A noite estava fria e escura. Estava deitado no sofá,
enrolado no edredom, assistindo televisão. Apesar do frio, aquela noite lhe
parecia agradável.
Então, a campainha tocou. Ficou aborrecido por alguém
estragar o seu sossego, sua noite perfeita, relaxante, depois de um longo dia
de trabalho. Pensou em não atender, mas a pessoa insistiu. Resolveu ver quem
era.
Olhou pela janela e, lá embaixo, em frente ao seu portão,
estava um senhor de idade. O velhinho parecia pobre, suas roupas estavam
rasgadas e ele tremia de frio. Sentiu-se culpado e resolveu descer.
Quando abriu o portão, sentiu pena do velho. Ele parecia
realmente frágil e faminto. Numa voz que mal se podia ouvir, perguntou se ele
poderia lhe oferecer algo para comer. Disse que não tinha onde dormir, não
tinha agasalhos e estava faminto.
Nunca foi um sujeito muito caridoso, mas algo no olhar
daquele velhinho tocou seu coração. Lembrou que sua empregada tinha preparado
uma sopa de ervilhas e que tinha sobrado um pouco. Achou que não teria problema
se o velho se acomodasse na varanda e ele lhe servisse um prato de sopa.
Ao ouvir a oferta, o mendigo pareceu incrédulo. Disse que
não precisava entrar na casa, que bastava a sopa, ele encontraria abrigo em
algum lugar. A simplicidade e humildade daquelas palavras tocaram seu coração e
ele insistiu para que o velho entrasse e se acomodasse numa das poltronas da
varanda.
Subiu, esquentou a sopa, serviu numa bandeja com um pedaço
de pão, pegou um edredom velho e levou tudo para o seu “hóspede”. O velhinho
ficou muito feliz e grato, se enrolou no edredom e começou a tomar a sopa com
muito prazer, como se aquilo fosse um banquete. Tocado pela cena, ele se sentou
na cadeira ao lado e começou a conversar, querendo conhecer a história daquela
pessoa que, de alguma maneira, conseguiu despertar seu senso de caridade.
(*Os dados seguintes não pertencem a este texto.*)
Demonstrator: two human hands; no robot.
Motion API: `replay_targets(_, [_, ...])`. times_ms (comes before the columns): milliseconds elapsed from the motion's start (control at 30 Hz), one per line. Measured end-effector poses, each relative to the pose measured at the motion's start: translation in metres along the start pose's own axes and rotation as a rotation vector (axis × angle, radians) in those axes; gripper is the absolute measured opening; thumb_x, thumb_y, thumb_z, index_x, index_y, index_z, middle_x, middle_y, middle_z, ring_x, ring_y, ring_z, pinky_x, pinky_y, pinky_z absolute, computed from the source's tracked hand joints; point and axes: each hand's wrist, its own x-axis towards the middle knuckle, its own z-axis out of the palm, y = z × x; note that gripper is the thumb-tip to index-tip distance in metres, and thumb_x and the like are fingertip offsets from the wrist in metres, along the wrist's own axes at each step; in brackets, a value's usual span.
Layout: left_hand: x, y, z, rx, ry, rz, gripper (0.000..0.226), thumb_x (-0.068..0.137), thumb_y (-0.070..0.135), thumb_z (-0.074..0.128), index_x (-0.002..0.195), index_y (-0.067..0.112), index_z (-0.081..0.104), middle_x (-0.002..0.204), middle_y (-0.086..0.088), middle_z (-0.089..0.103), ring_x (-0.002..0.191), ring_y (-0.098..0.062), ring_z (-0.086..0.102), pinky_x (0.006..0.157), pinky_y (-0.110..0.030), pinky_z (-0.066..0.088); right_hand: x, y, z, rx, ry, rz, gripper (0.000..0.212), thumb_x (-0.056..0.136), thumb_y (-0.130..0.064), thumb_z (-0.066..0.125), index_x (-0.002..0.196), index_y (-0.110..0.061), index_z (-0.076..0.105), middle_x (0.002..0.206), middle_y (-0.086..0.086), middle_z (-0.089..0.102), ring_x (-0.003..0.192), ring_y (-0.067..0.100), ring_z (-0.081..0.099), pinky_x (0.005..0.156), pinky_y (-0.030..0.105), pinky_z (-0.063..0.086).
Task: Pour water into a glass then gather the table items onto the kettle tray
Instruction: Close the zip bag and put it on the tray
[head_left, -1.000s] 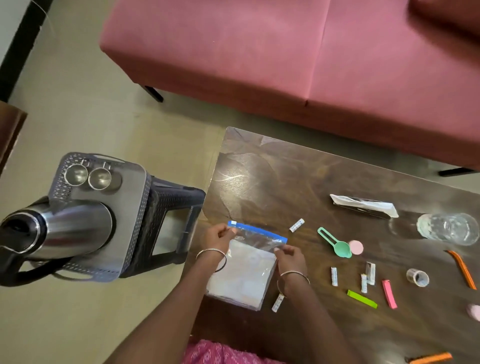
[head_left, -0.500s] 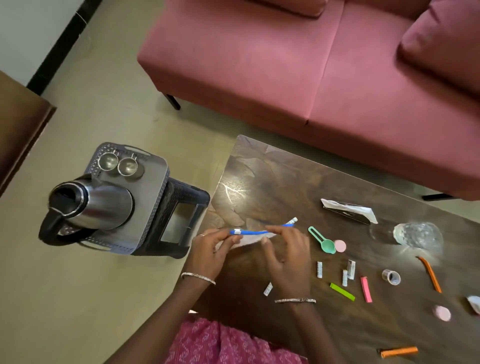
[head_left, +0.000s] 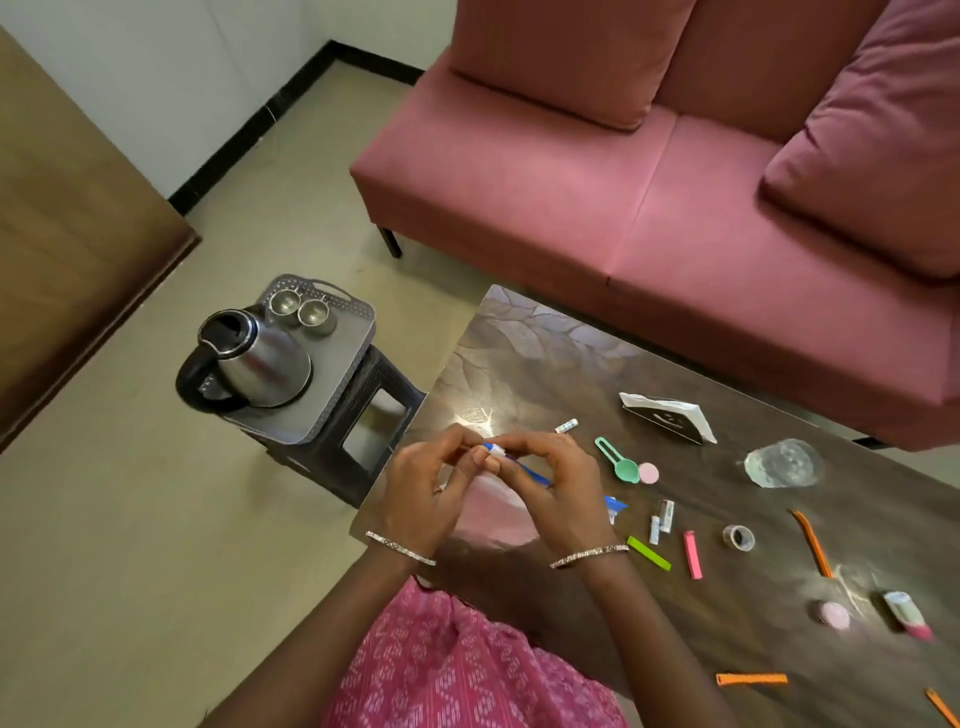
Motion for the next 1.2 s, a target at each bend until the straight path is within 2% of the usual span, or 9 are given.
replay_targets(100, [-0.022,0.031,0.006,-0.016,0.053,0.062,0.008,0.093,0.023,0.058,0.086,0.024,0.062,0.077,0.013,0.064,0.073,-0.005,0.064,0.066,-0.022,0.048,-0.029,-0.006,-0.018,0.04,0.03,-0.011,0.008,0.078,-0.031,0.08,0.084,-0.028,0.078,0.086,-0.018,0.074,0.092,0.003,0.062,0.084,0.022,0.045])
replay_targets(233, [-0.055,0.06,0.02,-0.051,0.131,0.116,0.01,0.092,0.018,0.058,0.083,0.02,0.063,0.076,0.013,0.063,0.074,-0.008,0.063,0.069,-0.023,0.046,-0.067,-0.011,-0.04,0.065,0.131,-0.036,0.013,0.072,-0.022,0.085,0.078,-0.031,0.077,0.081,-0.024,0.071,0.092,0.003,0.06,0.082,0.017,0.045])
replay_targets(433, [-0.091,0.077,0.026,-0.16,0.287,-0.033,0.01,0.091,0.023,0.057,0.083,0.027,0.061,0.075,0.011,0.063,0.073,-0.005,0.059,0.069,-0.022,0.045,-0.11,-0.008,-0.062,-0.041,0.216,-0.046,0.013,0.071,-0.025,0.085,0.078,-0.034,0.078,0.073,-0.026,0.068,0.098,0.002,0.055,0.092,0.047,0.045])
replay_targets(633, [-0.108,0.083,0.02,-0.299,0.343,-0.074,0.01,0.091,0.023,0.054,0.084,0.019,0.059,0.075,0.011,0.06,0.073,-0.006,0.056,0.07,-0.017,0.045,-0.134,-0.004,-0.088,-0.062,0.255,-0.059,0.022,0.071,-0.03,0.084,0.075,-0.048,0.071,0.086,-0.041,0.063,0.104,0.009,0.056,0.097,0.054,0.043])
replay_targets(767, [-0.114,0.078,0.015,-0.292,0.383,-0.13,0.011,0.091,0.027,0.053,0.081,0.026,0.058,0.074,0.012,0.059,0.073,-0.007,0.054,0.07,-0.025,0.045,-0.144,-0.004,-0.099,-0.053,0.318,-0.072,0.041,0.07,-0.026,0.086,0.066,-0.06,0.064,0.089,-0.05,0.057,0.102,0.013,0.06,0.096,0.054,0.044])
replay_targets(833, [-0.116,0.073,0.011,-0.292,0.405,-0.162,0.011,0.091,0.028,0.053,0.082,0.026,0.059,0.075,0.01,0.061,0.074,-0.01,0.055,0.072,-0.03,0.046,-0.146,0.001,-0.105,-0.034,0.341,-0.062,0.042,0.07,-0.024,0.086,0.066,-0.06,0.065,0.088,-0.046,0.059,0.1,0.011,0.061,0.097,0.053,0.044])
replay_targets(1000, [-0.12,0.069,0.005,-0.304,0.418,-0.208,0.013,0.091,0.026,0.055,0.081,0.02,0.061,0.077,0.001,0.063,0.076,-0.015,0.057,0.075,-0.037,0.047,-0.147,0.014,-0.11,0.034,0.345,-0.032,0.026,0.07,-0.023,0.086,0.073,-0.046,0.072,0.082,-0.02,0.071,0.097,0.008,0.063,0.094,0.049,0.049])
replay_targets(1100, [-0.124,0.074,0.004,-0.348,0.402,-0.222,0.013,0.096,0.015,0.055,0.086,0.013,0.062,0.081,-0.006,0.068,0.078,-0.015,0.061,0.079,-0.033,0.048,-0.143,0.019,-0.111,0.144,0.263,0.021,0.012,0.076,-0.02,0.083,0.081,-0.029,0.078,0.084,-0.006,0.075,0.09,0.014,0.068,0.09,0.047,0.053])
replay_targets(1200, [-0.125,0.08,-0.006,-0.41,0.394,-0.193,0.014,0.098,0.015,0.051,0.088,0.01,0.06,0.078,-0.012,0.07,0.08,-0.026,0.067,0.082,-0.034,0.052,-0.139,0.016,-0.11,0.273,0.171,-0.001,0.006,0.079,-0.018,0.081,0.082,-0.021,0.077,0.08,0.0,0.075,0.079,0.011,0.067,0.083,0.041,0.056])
Conversaram durante um bom tempo. O velho terminou a sopa, o
pão, bebeu água. Parecia realmente inofensivo, e ele resolveu oferecer o abrigo
da varanda para que seu hóspede passasse a noite. Poderia dormir num
confortável sofá de futon, ficaria abrigado do frio e da chuva, e estaria em
segurança. Pela manhã, poderia tomar um café e então seguir sua vida.
O velhinho ficou muito agradecido. Lágrimas brotavam de seus
olhos, enquanto ele repetia bênçãos ao seu “salvador”. Foi até o sofá,
mancando, e se deitou bem devagarinho, tentando se cobrir com o edredom. Diante
da dificuldade do velho, ele resolveu ajudá-lo a se cobrir. E, num gesto
completamente surpreendente, até para si mesmo, abaixou para beijar sua testa.
Então, o velho passou os braços em volta do seu pescoço e o
abraçou apertado. Surpreso, ele retribuiu o abraço, até sentir uma ardência no
pescoço. Então, já era tarde demais... as presas já estavam cravadas na sua
jugular e tudo era escuridão.
Ali, naquela noite fria e escura, o corpo do velho secou
como a folha que cai de uma árvore no outono, enquanto o homem que o acolheu
renascia como jamais pensou ser possível.